Task to carry out =
Return, word for word, the lines of the listing below from the one with "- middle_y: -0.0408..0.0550" through the one with "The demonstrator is", and no other lines.
■ ■ ■ ■
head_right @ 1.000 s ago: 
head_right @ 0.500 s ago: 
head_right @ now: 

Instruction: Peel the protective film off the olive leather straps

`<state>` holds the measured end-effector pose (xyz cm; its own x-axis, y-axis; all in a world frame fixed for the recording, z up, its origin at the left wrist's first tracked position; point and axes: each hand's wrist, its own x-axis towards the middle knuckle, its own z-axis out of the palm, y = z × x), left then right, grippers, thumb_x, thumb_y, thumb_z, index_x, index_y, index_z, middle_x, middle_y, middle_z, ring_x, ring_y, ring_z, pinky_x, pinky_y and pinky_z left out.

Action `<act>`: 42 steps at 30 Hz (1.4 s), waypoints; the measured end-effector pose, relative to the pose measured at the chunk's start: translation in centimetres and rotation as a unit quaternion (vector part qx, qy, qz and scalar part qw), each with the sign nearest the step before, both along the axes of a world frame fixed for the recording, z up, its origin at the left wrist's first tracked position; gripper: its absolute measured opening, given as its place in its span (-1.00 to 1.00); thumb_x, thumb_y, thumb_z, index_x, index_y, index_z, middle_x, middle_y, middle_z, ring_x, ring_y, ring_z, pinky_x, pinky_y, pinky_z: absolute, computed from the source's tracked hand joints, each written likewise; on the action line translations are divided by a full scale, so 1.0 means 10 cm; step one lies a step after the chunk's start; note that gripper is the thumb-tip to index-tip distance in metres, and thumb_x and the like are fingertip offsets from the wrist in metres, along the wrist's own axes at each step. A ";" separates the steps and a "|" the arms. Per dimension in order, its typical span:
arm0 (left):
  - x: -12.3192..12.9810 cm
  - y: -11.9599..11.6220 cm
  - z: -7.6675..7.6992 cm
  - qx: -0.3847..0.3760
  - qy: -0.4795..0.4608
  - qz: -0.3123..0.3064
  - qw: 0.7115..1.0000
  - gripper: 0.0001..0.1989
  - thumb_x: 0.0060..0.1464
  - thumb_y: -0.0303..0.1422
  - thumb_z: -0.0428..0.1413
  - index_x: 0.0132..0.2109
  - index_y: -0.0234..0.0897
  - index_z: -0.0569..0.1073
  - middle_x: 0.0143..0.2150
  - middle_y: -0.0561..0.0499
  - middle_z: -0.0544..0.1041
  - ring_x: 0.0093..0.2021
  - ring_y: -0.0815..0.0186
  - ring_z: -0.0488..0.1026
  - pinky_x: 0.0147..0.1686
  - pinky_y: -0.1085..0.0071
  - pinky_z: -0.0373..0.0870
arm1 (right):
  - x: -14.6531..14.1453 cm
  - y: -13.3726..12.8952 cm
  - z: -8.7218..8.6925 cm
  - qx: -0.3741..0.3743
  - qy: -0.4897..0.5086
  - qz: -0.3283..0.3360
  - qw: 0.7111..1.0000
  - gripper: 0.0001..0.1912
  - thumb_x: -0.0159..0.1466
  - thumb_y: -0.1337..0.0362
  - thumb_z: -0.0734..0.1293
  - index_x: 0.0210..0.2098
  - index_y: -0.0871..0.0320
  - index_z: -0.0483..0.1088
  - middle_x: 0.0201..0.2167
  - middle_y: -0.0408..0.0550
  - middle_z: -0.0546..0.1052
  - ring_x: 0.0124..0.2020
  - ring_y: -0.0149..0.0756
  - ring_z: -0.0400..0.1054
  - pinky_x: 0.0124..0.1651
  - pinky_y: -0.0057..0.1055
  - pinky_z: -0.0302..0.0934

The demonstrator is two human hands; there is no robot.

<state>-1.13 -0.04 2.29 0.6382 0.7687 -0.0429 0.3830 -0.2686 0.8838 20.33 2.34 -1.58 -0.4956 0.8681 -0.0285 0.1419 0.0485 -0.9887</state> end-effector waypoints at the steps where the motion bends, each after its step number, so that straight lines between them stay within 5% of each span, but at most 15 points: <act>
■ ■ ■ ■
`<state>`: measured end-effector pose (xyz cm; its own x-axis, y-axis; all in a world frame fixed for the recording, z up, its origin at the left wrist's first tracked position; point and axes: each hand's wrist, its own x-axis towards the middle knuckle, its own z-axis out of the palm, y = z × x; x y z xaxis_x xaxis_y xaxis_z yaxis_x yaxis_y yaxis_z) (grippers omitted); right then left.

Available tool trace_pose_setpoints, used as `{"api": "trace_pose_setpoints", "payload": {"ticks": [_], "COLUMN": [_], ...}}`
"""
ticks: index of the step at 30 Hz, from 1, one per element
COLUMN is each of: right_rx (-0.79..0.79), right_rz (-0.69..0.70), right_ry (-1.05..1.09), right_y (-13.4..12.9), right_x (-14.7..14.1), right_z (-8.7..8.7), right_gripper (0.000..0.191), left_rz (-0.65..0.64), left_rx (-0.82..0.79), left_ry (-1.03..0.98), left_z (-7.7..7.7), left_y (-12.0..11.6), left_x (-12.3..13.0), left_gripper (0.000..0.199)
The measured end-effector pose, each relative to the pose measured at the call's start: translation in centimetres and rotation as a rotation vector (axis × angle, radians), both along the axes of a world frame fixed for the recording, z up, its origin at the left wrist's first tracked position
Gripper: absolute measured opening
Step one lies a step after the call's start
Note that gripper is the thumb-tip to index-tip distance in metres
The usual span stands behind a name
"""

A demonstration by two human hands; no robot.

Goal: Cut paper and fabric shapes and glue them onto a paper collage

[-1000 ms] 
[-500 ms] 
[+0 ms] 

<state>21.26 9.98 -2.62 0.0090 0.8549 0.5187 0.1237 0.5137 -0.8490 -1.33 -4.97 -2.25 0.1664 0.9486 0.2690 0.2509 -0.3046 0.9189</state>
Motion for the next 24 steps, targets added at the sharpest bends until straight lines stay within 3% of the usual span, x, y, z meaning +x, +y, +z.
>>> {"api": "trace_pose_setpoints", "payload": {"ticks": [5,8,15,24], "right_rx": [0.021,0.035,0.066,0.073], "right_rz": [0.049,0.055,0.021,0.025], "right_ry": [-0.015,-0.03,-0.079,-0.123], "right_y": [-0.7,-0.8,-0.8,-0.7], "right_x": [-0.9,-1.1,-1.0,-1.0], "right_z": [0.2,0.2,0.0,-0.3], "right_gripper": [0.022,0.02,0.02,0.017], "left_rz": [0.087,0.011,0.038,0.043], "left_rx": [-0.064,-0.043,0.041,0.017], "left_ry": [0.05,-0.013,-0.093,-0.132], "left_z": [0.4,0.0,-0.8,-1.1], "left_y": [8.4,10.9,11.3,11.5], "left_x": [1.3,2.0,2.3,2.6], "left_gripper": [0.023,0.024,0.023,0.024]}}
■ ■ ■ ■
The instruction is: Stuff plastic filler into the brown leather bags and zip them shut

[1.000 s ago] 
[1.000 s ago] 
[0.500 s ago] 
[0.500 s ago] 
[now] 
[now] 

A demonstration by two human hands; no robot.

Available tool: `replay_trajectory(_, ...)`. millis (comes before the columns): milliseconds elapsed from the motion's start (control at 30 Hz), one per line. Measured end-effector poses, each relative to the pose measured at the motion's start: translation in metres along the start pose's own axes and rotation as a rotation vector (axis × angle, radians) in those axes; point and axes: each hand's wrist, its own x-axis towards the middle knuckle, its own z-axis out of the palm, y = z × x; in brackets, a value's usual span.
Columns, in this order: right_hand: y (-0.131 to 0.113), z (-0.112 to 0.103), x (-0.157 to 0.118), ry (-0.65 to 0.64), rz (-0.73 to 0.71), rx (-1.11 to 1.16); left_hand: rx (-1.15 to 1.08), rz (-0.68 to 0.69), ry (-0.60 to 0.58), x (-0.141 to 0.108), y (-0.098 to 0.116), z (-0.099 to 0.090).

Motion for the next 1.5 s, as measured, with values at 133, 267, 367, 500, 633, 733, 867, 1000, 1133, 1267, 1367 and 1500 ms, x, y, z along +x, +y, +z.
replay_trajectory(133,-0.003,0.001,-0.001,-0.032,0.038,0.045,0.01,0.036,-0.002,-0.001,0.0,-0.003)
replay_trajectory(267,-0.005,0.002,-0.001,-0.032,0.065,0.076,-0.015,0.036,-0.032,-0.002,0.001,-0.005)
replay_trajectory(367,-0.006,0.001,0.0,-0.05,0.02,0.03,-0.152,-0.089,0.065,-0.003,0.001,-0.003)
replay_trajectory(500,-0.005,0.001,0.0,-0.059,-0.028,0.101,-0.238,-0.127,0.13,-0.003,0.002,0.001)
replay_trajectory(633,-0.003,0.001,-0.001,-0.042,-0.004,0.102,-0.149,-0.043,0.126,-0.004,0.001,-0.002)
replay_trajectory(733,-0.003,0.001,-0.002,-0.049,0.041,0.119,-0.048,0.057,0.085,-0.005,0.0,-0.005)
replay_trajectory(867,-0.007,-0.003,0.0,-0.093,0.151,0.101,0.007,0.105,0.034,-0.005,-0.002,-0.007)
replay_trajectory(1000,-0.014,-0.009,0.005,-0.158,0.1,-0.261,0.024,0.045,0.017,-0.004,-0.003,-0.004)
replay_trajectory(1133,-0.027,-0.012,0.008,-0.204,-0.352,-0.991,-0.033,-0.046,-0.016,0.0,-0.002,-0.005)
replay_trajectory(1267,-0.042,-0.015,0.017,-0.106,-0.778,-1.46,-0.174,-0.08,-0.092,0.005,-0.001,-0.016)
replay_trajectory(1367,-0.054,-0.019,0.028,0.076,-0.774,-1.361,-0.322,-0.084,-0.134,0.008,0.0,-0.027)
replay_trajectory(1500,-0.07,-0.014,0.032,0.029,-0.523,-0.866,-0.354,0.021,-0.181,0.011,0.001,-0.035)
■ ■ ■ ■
Finished task =
  - middle_y: -0.0408..0.0550
  - middle_z: -0.0546..0.1052
  - ring_x: 0.0124..0.2020
  - ring_y: -0.0149..0.0756
  - ring_z: -0.0400..0.1054
  - pinky_x: 0.0124..0.1651
  - pinky_y: -0.0057..0.1055
  - pinky_z: -0.0302..0.0934

The demonstrator is two human hands; there is no robot.

That covers the exercise completely.